#### WHAT IS BEING ASKED:
Beginning with the line that holds "black base mounting" and ending with the last line of the entries, please output each line exactly, apart from any pictures.

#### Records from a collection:
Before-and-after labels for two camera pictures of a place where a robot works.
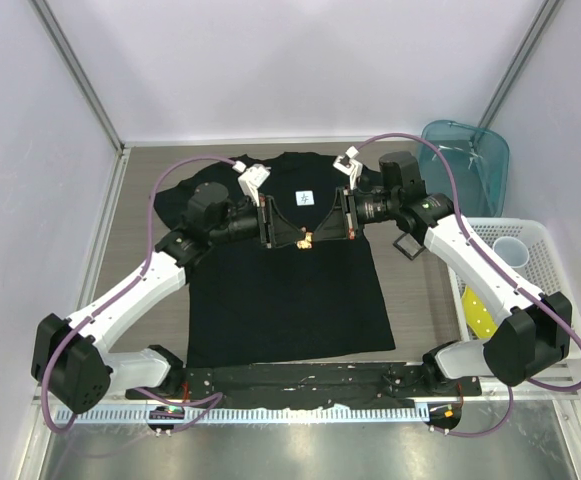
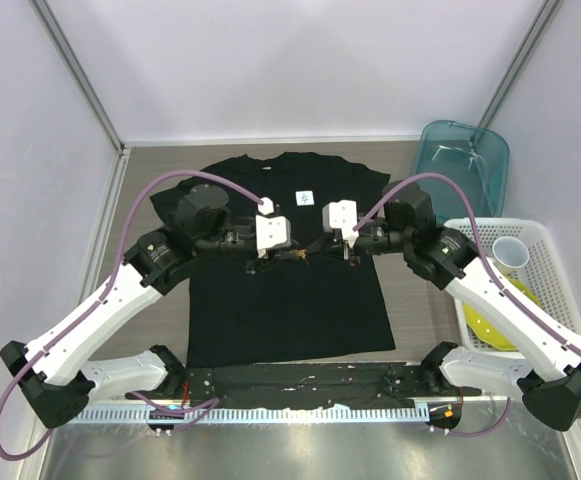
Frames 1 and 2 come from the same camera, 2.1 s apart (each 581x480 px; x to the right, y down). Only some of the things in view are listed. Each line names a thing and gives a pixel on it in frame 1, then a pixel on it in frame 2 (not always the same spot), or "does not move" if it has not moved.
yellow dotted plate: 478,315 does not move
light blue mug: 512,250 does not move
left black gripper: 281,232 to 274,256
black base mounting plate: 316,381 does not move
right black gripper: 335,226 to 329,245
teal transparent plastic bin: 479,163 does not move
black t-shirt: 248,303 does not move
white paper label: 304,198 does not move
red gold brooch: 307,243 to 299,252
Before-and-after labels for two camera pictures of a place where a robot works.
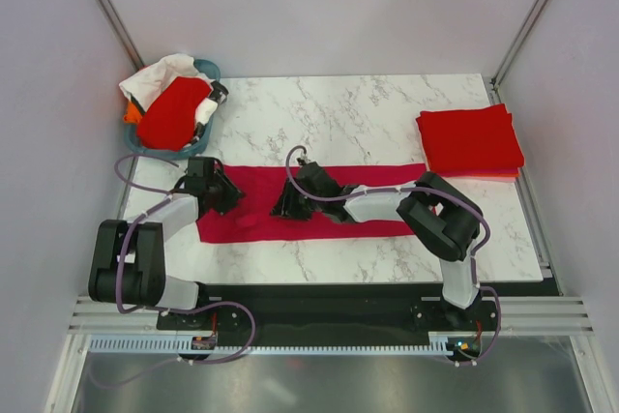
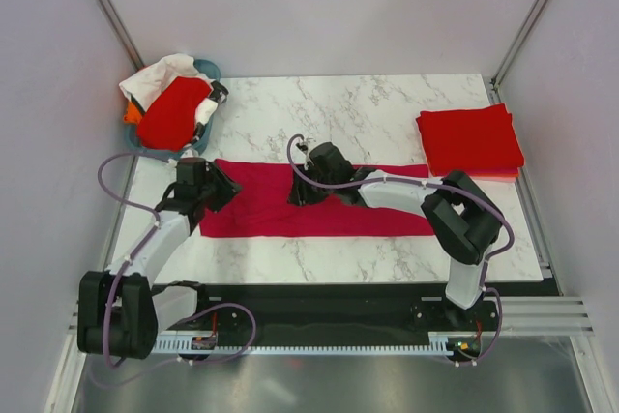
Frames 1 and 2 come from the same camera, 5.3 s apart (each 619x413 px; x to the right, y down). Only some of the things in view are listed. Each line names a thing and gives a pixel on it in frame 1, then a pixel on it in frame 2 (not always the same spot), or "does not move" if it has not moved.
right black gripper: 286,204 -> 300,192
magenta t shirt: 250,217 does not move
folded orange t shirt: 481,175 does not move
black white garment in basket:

#### REPLY:
black base mounting plate: 316,381 does not move
right black gripper: 335,226 to 329,245
teal transparent plastic bin: 479,163 does not move
black t-shirt: 248,303 does not move
white paper label: 304,198 does not move
red gold brooch: 307,243 to 299,252
Before-and-after labels for two camera pictures of a place where a robot works.
Frames 1 and 2 come from the same camera, 5.3 s apart (each 619x413 px; x to the right, y down). Only some of the things in view are listed. Each line names a thing and gives a pixel on it in frame 1, then a pixel on it in frame 2 (not always the same spot), or "does not move" if it has not moved.
right black gripper: 286,204 -> 300,192
magenta t shirt: 250,217 does not move
folded orange t shirt: 481,175 does not move
black white garment in basket:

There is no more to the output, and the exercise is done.